▶ _Instructions for the task_
Please return the lines below verbatim, beginning at the one that has "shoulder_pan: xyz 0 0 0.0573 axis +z" and stopping after the one that has "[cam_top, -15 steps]", and add no other lines.

▶ _Supplied entries_
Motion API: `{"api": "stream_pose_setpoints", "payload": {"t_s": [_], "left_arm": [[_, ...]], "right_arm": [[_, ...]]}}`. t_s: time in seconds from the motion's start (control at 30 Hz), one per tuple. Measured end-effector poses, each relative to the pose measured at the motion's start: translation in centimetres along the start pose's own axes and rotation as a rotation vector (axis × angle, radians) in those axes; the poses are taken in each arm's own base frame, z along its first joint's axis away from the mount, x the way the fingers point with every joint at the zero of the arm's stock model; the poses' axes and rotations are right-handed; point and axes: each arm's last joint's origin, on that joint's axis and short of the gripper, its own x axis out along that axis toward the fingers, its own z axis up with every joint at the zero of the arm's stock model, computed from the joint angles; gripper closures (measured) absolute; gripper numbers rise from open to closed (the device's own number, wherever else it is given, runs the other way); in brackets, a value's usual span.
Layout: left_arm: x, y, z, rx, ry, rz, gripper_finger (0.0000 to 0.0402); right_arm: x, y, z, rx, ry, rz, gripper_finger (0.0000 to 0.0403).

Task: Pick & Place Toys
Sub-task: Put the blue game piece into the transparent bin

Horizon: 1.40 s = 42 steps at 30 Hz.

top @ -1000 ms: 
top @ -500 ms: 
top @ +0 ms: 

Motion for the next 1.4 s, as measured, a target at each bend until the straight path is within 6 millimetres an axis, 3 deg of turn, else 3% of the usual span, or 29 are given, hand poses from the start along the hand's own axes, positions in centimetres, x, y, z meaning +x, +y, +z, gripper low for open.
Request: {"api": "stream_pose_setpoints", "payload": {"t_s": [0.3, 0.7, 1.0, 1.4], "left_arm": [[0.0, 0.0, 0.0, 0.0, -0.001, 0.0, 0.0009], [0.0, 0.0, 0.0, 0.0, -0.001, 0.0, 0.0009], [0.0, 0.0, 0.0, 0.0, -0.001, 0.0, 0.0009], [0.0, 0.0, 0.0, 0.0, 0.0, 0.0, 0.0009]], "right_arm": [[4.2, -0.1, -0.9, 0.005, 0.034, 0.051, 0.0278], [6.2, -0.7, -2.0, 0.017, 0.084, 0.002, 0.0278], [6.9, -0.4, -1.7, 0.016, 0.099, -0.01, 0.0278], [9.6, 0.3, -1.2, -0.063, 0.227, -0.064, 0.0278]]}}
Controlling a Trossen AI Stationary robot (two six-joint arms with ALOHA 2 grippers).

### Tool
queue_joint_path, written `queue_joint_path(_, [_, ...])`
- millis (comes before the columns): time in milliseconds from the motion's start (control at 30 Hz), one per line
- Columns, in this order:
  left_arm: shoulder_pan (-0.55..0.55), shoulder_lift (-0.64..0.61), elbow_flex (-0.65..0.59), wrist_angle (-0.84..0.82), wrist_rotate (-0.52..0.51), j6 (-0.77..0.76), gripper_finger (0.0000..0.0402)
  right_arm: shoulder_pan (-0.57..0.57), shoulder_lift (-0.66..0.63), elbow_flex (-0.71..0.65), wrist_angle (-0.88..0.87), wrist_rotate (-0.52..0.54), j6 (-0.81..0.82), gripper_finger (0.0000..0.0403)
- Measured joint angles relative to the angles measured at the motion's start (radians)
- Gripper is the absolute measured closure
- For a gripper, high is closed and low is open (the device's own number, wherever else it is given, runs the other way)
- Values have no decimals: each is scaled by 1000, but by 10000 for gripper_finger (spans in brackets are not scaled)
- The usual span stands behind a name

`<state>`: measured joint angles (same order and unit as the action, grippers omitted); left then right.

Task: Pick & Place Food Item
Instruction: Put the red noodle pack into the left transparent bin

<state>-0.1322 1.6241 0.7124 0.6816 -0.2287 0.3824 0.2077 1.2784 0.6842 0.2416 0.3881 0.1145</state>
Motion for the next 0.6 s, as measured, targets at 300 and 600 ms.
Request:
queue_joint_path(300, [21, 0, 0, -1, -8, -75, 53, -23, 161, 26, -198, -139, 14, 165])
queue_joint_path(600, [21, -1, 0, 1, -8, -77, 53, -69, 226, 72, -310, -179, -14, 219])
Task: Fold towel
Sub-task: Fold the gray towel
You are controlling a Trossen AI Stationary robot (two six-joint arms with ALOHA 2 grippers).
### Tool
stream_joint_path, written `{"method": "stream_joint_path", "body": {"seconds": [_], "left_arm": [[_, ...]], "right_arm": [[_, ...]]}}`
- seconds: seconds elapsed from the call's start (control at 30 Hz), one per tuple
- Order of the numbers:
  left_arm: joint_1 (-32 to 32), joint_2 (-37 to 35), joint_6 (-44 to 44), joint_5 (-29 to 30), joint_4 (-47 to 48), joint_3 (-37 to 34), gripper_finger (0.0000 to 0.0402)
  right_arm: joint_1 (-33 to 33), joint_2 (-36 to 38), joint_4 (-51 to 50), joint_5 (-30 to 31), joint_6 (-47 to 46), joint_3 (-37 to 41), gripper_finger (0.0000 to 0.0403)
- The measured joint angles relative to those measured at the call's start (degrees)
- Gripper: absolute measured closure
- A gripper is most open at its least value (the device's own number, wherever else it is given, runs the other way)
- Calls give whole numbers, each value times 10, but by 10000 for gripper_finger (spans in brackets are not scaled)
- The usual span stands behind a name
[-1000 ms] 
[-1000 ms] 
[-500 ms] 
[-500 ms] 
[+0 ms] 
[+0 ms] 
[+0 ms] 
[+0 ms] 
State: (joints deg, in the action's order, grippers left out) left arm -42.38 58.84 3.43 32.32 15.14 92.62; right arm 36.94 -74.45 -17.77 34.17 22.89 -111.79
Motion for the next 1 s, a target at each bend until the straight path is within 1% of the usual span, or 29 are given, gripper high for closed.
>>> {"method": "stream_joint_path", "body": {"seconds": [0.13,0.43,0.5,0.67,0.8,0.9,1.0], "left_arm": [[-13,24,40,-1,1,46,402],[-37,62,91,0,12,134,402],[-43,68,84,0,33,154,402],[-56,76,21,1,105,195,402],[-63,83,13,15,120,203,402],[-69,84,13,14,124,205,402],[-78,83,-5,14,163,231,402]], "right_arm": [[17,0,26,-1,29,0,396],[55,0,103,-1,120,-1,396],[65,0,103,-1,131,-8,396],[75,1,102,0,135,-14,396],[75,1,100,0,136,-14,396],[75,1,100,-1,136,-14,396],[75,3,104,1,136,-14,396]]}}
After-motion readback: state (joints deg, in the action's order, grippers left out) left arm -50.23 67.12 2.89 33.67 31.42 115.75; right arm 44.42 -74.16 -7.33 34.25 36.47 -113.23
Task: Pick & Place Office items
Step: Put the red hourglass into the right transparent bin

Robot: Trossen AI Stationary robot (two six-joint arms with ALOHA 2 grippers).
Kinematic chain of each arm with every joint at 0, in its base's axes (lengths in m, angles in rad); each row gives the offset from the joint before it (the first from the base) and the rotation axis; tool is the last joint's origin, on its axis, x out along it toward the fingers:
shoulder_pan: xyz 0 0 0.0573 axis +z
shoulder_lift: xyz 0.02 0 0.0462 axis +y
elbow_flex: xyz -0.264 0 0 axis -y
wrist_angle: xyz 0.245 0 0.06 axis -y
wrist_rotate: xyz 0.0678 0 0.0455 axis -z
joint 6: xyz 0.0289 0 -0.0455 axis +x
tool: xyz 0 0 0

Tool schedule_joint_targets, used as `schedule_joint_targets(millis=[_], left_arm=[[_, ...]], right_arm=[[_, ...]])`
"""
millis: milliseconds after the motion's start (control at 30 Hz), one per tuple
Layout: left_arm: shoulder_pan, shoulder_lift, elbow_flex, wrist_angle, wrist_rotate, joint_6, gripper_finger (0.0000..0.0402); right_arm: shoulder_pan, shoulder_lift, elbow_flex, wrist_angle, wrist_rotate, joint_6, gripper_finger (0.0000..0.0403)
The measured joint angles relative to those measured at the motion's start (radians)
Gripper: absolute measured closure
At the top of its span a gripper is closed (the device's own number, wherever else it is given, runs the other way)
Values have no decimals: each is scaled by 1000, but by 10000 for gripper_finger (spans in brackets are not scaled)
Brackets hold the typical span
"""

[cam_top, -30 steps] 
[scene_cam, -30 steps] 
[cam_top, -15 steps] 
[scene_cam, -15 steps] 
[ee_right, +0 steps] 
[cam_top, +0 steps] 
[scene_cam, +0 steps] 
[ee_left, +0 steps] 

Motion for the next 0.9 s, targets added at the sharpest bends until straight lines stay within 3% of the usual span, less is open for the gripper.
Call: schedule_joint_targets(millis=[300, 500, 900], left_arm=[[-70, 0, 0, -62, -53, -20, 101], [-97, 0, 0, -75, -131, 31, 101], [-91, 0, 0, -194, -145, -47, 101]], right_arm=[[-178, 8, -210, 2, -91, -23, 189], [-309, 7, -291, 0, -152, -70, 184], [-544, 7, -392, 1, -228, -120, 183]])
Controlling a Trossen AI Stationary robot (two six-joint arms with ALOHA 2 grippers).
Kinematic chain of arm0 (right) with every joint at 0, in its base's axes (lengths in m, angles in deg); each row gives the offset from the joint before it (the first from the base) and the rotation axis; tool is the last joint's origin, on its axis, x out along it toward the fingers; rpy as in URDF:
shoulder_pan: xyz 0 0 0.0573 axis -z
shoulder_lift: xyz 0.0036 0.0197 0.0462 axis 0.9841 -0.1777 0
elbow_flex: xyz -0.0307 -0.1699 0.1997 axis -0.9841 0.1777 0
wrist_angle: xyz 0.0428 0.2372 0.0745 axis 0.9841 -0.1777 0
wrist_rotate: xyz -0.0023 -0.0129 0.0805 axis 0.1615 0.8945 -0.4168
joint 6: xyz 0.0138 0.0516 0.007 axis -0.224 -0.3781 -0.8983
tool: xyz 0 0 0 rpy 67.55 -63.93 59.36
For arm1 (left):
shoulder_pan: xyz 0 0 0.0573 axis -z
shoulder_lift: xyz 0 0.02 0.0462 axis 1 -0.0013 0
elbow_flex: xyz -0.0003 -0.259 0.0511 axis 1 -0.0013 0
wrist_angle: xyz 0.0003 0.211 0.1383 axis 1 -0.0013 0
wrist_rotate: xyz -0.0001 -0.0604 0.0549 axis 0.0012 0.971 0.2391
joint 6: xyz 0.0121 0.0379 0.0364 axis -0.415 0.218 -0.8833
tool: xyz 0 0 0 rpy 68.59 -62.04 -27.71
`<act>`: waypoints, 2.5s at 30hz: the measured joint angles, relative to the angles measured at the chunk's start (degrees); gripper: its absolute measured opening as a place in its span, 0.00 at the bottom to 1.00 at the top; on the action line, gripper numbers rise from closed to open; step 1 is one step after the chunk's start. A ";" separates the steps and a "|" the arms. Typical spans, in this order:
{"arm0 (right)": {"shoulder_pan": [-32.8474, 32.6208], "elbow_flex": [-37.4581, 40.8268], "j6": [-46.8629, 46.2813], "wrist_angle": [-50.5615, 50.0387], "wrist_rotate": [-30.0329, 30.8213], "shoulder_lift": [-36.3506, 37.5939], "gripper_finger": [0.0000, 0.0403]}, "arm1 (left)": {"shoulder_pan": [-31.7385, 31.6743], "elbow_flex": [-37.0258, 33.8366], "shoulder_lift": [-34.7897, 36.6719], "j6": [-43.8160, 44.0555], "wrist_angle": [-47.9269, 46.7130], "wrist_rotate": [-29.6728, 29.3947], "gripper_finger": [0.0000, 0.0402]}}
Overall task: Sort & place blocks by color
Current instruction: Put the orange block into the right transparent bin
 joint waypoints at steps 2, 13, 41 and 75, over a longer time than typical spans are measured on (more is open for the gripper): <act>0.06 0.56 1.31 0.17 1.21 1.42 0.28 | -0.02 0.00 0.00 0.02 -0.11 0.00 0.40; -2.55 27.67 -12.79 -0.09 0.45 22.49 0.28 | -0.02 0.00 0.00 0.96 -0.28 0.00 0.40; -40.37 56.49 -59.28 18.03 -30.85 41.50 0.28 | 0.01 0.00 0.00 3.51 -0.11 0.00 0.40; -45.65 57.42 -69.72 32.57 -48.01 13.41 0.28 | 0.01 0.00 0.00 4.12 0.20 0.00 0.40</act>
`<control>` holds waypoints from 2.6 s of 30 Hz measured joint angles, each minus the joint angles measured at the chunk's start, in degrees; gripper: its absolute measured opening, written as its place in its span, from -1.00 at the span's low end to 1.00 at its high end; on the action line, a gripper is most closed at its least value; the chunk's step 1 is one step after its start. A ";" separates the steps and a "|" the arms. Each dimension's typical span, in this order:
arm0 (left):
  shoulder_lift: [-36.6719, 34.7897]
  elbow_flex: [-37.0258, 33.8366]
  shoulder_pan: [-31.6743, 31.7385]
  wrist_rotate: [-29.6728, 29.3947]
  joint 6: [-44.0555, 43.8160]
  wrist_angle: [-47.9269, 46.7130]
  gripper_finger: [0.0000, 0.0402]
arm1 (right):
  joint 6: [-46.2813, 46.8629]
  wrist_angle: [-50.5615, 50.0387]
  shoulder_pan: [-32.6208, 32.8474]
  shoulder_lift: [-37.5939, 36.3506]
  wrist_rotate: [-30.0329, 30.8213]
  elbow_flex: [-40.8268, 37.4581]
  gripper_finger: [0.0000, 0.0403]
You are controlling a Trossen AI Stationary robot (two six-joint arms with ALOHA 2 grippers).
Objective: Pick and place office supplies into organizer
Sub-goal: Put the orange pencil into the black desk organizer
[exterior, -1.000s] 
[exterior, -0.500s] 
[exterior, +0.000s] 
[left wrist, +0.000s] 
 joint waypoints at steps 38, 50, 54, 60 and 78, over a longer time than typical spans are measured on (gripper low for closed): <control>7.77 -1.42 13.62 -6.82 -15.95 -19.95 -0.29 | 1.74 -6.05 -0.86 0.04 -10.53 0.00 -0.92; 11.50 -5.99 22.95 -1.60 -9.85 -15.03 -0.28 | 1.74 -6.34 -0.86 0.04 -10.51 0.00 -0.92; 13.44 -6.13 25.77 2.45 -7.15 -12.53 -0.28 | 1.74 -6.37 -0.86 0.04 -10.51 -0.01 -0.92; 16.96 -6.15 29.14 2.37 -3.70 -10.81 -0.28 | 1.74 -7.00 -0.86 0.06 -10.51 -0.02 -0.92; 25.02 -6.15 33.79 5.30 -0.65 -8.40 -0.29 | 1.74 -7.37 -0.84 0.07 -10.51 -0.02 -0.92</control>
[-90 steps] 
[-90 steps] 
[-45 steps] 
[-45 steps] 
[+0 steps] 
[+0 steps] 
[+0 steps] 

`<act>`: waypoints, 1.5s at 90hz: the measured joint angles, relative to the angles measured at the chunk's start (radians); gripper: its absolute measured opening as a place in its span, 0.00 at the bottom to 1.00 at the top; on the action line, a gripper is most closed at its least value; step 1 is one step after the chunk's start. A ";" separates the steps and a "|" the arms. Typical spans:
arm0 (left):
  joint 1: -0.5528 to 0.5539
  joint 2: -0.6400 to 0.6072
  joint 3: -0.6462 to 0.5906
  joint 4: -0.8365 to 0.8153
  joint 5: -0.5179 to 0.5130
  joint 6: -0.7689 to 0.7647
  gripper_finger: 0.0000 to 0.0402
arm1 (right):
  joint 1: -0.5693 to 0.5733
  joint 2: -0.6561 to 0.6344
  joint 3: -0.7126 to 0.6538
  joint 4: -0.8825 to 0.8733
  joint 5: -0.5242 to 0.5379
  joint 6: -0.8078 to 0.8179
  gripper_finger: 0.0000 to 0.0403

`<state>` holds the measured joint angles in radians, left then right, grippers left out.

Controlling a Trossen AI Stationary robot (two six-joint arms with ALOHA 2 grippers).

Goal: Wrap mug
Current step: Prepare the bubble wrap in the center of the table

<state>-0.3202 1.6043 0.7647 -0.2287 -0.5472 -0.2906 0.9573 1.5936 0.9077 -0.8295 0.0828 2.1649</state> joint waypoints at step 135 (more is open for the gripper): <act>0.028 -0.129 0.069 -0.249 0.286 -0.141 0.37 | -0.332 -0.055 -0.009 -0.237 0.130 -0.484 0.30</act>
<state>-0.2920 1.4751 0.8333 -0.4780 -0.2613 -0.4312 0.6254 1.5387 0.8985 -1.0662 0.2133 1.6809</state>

▶ _Output for this exercise_
shoulder_pan: xyz 0 0 0.0573 axis +z
shoulder_lift: xyz 0.02 0 0.0462 axis +y
elbow_flex: xyz -0.264 0 0 axis -y
wrist_angle: xyz 0.245 0 0.06 axis -y
wrist_rotate: xyz 0.0678 0 0.0455 axis -z
joint 6: xyz 0.0289 0 -0.0455 axis +x
tool: xyz 0 0 0

Tool schedule_joint_targets, used as `schedule_joint_targets(millis=[_], left_arm=[[_, ...]], right_arm=[[_, ...]])`
"""
millis: milliseconds after the motion's start (control at 30 Hz), one per tuple
Layout: left_arm: shoulder_pan, shoulder_lift, elbow_flex, wrist_angle, wrist_rotate, joint_6, gripper_finger (0.0000..0.0402); right_arm: shoulder_pan, shoulder_lift, elbow_flex, wrist_angle, wrist_rotate, joint_6, gripper_finger (0.0000..0.0403)
The measured joint angles relative to those measured at the motion's start (radians)
Gripper: absolute measured closure
At the top of its span a gripper is closed (the device's own number, wherever else it is given, runs the other way)
Values have no decimals: each is scaled by 1000, but by 10000 for gripper_finger (spans in brackets are not scaled)
Brackets hold the typical span
"""

[cam_top, -30 steps] 
[scene_cam, -30 steps] 
[cam_top, -15 steps] 

Nothing more remains to be done for this exercise.